DIRECTIONS: Look over the data below and give the number of lines containing the word "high", with no other words.

Excerpts from a dataset:
========================================================================

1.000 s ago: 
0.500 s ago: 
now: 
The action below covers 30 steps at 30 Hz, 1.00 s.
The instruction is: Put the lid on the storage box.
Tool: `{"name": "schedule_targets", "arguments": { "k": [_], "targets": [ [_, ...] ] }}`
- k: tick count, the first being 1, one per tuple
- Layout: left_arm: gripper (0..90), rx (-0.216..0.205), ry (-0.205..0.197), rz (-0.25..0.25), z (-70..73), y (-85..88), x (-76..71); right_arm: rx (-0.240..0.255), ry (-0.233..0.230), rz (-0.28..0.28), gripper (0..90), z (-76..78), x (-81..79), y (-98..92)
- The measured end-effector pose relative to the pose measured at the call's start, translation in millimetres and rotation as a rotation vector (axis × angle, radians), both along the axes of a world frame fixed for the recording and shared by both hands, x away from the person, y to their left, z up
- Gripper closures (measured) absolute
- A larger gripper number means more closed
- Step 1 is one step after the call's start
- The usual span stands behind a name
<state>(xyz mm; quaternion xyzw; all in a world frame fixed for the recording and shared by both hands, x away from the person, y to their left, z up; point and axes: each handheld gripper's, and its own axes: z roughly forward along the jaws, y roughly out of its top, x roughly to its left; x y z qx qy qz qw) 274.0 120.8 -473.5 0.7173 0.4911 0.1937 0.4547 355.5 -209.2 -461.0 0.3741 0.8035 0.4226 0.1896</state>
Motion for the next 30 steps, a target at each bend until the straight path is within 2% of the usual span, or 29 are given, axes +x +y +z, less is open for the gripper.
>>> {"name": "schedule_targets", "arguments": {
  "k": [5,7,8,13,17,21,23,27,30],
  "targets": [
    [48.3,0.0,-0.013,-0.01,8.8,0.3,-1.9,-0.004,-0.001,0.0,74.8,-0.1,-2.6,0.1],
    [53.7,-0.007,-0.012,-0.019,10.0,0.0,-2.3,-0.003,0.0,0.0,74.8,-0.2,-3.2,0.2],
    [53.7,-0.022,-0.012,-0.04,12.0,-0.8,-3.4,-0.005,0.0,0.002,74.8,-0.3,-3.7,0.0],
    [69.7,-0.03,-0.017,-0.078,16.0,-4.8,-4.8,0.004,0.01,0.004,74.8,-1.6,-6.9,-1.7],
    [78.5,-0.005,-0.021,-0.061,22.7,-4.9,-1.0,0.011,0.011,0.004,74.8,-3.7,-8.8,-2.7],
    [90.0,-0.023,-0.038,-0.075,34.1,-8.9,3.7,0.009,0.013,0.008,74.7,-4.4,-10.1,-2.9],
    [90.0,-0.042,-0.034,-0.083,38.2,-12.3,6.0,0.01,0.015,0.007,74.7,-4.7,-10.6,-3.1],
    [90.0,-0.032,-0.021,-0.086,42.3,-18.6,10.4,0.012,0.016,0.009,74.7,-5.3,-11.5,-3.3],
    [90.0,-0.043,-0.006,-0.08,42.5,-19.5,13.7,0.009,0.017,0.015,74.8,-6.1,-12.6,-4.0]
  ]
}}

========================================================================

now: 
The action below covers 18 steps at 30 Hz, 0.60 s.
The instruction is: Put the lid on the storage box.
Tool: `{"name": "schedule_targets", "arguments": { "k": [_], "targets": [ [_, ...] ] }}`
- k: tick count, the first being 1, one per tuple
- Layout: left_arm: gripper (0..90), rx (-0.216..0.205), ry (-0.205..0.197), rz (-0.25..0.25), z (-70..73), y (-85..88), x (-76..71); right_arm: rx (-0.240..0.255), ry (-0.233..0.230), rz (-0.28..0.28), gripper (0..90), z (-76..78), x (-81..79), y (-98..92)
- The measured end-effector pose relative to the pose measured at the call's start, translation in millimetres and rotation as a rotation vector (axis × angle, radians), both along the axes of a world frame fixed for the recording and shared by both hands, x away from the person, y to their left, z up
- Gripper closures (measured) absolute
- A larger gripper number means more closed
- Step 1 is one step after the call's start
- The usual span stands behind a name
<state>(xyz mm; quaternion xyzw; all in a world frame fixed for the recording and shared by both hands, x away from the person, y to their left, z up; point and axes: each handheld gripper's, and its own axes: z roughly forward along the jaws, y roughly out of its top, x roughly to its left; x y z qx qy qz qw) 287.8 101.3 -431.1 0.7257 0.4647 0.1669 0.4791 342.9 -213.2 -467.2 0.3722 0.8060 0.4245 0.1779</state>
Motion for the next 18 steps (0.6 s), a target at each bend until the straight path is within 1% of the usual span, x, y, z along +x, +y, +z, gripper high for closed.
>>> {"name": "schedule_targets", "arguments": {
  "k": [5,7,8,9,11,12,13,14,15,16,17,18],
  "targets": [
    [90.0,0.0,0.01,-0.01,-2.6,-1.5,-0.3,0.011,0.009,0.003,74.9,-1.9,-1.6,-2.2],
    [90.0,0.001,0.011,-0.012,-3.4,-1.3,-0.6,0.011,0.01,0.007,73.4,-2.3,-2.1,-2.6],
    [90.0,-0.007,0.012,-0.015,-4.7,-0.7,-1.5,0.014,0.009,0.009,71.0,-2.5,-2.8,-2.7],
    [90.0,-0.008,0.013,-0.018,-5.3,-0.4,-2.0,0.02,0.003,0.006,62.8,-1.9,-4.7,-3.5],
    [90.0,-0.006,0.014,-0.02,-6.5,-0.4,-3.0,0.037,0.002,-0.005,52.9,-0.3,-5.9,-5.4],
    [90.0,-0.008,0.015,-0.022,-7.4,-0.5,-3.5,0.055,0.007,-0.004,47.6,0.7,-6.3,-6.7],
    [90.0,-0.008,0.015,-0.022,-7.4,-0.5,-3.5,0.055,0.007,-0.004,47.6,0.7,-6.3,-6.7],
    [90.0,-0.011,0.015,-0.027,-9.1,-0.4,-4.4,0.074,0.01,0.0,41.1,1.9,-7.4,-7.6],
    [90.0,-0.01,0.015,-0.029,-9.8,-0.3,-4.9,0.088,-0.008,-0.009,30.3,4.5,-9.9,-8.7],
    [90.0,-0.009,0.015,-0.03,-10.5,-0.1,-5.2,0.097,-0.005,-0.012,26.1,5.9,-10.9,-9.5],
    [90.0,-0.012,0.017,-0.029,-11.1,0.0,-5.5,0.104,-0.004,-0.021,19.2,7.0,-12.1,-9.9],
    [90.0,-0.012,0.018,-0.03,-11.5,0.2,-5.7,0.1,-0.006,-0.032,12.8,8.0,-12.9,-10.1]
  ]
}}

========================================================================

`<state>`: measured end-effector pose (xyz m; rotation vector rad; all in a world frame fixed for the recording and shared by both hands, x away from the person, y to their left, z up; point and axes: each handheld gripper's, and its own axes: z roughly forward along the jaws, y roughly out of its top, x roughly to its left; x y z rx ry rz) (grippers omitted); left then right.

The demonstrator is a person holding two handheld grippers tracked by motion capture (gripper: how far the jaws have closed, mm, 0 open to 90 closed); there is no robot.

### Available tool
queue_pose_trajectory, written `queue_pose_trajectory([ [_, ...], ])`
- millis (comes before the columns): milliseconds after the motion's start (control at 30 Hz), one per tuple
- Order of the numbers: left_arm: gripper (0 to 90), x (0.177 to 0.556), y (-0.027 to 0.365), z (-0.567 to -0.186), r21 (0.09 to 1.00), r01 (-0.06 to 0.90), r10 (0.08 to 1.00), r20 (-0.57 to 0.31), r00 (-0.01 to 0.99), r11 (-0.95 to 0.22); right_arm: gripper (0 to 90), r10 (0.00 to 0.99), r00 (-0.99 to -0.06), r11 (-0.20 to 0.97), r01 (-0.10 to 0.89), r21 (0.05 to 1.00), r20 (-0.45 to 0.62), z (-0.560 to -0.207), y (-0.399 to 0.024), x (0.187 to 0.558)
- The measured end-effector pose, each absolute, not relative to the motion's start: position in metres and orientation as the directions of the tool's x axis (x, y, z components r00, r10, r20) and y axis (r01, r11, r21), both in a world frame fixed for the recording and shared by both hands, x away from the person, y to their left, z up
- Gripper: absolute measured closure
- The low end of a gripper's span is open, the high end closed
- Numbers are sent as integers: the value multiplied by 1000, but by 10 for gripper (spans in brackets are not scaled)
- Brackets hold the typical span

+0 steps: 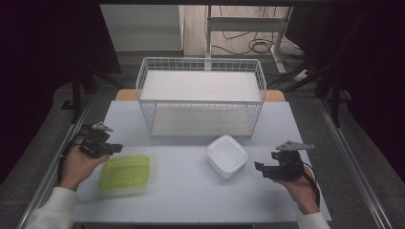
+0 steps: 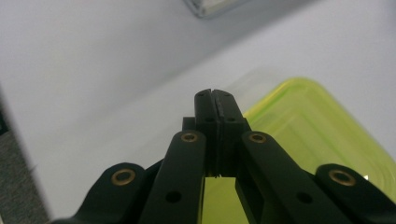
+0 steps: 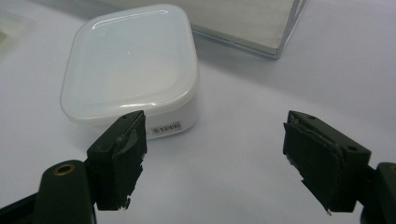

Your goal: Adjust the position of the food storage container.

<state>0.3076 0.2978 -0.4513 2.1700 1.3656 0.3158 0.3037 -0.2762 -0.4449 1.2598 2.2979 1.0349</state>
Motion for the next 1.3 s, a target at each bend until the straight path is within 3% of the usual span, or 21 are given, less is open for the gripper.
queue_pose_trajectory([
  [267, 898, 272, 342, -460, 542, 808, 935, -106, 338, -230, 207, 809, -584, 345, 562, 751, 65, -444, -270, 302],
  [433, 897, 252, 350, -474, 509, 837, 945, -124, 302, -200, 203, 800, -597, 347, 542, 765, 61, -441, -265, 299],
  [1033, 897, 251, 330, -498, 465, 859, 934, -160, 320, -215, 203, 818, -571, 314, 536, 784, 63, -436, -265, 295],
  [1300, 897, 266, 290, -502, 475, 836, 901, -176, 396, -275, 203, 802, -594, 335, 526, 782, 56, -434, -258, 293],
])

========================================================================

WRITTEN RESPONSE: 2